= Tano (Ta Kora) =

Akan god of the river and thunder

Tano (Tanoɛ), whose true name is Ta Kora (abbreviated from Tano Kora/Akora, not to be confused with Tano Akora) and is known as Tando to the Fante is the Abosom of war and strife in Akan mythology and Abosom of Thunder and Lightning in the Asante mythology of Ghana as well as the Agni mythology of the Ivory Coast. He represents the Tano River, which is located in Ghana. He is regarded as the highest and king of all Obosom. The Tano abosom are his sons in Akan mythology.

== Names and epithets==
Tano is commonly as Kora, Ta Akora, Tano Kora and/or Tano Akora in the Techiman-Bono area. The name Ta Kora most likely means the “immense father' as “kora” means "the immense" and “ta” may be derived from a word meaning "father", stemming from how he is the father of a majority of the abosom. "Kora" can also mean "to mend", which means the name can also translate to "Tano The Mender” or "Tano The Healer”, referencing his healing abilities.

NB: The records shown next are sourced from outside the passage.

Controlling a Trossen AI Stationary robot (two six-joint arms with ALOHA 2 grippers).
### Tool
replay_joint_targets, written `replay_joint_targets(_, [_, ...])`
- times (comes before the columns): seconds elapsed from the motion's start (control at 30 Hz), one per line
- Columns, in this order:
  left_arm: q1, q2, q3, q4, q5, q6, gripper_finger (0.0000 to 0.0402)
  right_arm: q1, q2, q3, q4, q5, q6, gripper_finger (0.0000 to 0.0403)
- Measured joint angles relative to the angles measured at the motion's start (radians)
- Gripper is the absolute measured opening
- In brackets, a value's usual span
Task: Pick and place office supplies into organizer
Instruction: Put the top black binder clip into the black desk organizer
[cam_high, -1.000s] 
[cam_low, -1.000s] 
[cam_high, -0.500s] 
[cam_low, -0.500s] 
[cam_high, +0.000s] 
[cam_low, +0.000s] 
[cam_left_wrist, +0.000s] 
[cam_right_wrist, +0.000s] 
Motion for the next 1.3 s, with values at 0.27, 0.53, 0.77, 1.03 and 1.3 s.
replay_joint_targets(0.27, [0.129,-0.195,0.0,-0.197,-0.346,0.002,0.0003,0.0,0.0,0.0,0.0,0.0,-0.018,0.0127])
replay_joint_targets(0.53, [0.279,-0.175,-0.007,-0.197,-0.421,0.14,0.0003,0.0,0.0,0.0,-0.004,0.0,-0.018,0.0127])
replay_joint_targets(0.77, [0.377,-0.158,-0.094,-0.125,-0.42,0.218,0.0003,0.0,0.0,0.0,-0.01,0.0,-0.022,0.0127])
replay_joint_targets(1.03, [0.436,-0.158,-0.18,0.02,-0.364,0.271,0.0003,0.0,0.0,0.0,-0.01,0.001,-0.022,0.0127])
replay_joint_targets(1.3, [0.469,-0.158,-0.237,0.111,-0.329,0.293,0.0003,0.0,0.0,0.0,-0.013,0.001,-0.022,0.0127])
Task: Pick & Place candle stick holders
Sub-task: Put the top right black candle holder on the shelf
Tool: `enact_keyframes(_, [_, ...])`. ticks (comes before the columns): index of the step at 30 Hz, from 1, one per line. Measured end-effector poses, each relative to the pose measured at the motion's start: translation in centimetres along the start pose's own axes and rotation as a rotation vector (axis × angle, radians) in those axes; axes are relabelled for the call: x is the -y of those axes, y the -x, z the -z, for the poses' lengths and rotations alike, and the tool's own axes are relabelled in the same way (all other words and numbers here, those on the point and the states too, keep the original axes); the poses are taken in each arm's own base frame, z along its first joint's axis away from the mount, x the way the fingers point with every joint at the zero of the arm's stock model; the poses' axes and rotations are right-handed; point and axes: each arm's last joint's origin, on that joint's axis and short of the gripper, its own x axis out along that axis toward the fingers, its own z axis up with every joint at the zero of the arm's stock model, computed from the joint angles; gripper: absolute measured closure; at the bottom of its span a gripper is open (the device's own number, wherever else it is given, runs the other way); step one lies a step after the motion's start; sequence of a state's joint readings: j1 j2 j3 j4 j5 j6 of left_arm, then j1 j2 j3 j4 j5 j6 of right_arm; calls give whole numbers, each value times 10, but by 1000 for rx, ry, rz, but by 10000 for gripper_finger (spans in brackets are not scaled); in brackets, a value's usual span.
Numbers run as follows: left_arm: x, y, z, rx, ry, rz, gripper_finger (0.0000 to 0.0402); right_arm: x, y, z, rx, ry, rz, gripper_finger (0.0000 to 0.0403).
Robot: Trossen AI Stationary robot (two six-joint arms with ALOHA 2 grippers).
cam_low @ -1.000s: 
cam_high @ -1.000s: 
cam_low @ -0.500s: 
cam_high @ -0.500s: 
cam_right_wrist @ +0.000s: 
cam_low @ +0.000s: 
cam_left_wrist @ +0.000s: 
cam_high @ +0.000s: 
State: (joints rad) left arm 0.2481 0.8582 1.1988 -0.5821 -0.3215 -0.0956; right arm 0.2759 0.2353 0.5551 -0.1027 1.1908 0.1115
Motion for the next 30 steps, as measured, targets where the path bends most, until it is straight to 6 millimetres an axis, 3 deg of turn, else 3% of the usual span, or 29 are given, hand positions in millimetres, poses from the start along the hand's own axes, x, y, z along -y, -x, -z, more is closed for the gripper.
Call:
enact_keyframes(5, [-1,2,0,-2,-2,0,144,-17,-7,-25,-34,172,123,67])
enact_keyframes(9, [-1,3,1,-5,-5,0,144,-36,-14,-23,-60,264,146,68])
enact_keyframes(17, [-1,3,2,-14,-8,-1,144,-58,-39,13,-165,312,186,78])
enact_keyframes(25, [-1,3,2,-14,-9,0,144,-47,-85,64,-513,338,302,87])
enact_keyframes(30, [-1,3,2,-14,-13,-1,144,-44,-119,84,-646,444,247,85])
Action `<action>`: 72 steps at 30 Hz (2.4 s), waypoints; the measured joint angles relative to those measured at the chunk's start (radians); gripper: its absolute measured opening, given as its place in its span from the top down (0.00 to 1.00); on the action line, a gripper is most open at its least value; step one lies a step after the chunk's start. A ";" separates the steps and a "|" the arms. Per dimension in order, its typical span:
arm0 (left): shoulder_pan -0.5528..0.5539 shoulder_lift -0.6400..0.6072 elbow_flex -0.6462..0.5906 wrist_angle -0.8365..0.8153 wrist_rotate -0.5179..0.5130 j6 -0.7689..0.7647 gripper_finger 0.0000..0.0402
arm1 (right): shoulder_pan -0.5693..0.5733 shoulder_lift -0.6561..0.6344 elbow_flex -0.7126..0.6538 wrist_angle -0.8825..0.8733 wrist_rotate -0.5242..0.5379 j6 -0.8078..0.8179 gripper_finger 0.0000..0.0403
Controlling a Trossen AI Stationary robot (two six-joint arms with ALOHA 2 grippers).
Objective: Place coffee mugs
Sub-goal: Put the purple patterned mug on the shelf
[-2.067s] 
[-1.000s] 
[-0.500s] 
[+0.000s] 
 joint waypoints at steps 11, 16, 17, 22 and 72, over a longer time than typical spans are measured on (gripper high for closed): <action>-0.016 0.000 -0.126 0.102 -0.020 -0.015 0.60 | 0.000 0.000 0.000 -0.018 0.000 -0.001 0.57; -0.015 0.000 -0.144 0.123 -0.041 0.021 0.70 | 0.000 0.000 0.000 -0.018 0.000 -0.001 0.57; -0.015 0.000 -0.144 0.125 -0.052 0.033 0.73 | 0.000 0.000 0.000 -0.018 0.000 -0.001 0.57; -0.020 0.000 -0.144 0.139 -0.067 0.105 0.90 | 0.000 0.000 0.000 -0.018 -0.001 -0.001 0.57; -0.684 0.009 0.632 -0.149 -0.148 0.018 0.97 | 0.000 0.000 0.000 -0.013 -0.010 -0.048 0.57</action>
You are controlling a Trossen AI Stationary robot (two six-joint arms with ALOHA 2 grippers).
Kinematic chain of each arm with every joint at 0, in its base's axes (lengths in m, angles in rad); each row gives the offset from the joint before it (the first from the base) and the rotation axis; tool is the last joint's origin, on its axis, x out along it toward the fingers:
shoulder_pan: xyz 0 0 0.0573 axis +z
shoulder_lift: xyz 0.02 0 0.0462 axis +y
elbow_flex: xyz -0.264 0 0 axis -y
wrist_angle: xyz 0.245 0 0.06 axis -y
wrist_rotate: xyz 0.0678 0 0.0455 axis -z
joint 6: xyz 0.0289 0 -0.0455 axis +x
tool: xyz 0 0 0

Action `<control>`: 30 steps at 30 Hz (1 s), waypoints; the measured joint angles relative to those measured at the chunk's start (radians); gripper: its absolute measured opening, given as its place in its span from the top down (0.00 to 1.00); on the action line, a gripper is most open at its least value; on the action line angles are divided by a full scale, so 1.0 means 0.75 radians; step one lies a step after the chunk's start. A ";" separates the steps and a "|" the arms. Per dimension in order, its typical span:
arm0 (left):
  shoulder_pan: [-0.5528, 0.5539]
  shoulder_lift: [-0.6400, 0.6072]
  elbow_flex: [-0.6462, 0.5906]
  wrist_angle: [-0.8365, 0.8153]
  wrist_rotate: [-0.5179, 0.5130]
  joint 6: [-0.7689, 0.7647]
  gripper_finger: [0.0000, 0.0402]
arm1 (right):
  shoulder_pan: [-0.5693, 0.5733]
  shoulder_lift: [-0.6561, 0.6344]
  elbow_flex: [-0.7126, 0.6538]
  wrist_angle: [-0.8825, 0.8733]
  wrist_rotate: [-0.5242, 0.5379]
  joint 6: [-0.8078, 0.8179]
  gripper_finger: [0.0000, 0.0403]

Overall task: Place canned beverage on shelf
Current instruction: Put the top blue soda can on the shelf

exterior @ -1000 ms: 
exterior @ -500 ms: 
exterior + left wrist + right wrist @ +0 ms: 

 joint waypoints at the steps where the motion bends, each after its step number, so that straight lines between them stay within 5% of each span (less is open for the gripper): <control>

Another name for this deity is ‘’Tano Kwasi’’, although saying the name belongs specifically to Ta Kora may be incorrect, as another atano abosom shares this moniker. He has 4 epithets: Asuhyia Tano meaning “The Blessed Waters of Tano” (a reference to Tano being a river deity), Nana Ko Nim, meaning “The One Who Wins Wars” (linked to Ta Kora being a war deity), Obomuhene, meaning “King Within The Rock” (as Ta Kora was also identified with the rock promontory from which the river Tano springs) and Tano Okoradie, meaning that he is a saviour and protector, not a destroyer (this is a callback to him despising Owuo as he represents destruction, whilst Ta Kora is a protection abosom).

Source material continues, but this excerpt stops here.